La veille au soir, Hòggni et elle avaient passé de famille en famille pour leurs adieux. Quelques-uns leur avaient offert une salaison, quelques galettes. Mais quelque chose était brisé. Hild n’avait pas voulu leur ouvrir sa porte. Ce matin, le village était presque désert. Gunni était resté. Il portait son sabre sur le dos. Lui aussi, il avait bénéficié des leçons de Hòggni. Contrairement à son fils, il ne serait jamais un bon escrimeur. Trop lent, trop lourd, il comptait trop sur sa force, pas assez sur son agilité.

— Je garde le cheval, bougonna-t-il. C’était le prix pour un hiver et vous êtes restés au-delà.

— C’était convenu, reconnut Hòggni. Quand les recruteurs reviendront…

— On saura les recevoir, grinça Gunni.

Moins radical que sa femme, il avait bien conscience que Hòggni n’était pas responsable du départ d’Alder. Enfin, pas entièrement. Lui aussi, dans sa jeunesse, il avait rêvé de voyager.

— Cachez des provisions dans la montagne, recommanda le Horsto. Il se pourrait que vous en ayez besoin un jour.

Voilà pour les adieux.

À une demi-lieue du village, là où le chemin traverse le chaos du Skrida, Irùldir les attendait avec son ânesse.

— Pour porter la petite, précisa-t-elle. Et aussi le lait.

Varka était tentée mais Hòggni s’y opposa. La bête, c’était à peu près toute la fortune de l’accoucheuse, avec un courtil étroit.

Plus loin, Varka taquina son compagnon.

— Faut-il que tu lui laisses un souvenir impérissable !

Hòggni accéléra le pas. Il n’était pas d’humeur à accepter ce genre de plaisanterie. Surtout de la part d’une femme qui le dédaignait. Perchée sur ses épaules, l’enfant gazouillait, réjouie par cette promenade matinale.

Groendyr sera leur première étape. Puis Lagurtorp, en Ortmark. Arrivés en bas, ils se dirigeront vers l’horizon de l’Aigle sous le Cerf. Ensuite…
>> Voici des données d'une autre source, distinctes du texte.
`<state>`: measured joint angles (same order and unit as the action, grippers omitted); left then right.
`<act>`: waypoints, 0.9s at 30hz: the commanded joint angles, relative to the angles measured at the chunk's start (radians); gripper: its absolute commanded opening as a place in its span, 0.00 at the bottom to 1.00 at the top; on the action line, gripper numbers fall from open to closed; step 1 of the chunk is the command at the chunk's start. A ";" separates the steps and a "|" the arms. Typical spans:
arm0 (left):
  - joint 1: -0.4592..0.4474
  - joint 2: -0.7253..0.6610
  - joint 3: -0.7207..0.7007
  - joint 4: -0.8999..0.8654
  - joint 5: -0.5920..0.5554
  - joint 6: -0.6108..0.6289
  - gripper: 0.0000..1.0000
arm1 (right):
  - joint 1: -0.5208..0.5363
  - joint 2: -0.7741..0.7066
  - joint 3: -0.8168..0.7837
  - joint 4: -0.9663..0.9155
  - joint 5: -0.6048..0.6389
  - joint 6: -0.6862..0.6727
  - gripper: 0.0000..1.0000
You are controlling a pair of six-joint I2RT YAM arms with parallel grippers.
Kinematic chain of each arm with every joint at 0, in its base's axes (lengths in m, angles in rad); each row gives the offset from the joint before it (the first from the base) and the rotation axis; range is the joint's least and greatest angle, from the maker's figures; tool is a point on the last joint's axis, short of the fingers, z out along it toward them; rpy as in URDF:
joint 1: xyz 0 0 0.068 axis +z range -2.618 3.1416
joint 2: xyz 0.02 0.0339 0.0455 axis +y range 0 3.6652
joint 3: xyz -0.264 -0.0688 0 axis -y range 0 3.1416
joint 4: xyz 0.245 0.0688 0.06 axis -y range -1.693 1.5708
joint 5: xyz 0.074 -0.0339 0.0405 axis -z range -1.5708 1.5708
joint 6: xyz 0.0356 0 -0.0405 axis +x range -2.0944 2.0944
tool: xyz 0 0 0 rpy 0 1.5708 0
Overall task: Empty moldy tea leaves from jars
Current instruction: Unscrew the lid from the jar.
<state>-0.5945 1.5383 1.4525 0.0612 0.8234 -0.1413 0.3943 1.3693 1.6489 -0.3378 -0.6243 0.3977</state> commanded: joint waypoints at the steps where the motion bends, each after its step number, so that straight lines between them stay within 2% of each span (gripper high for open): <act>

Ensuite, ils enchaîneront les carrefours. Varka porte autour du cou une poche de peau, à l’intérieur de laquelle repose le dé d’orientation jadis offert à Kelt par Erlog le néphomancien. Depuis sa naissance, elle a parcouru les chemins du Solkstrand et de l’Ulsfeld, a connu le Heldmark et même, une fois, elle a poussé jusqu’au Kupstrand. Mais aujourd’hui commence pour elle la véritable errance.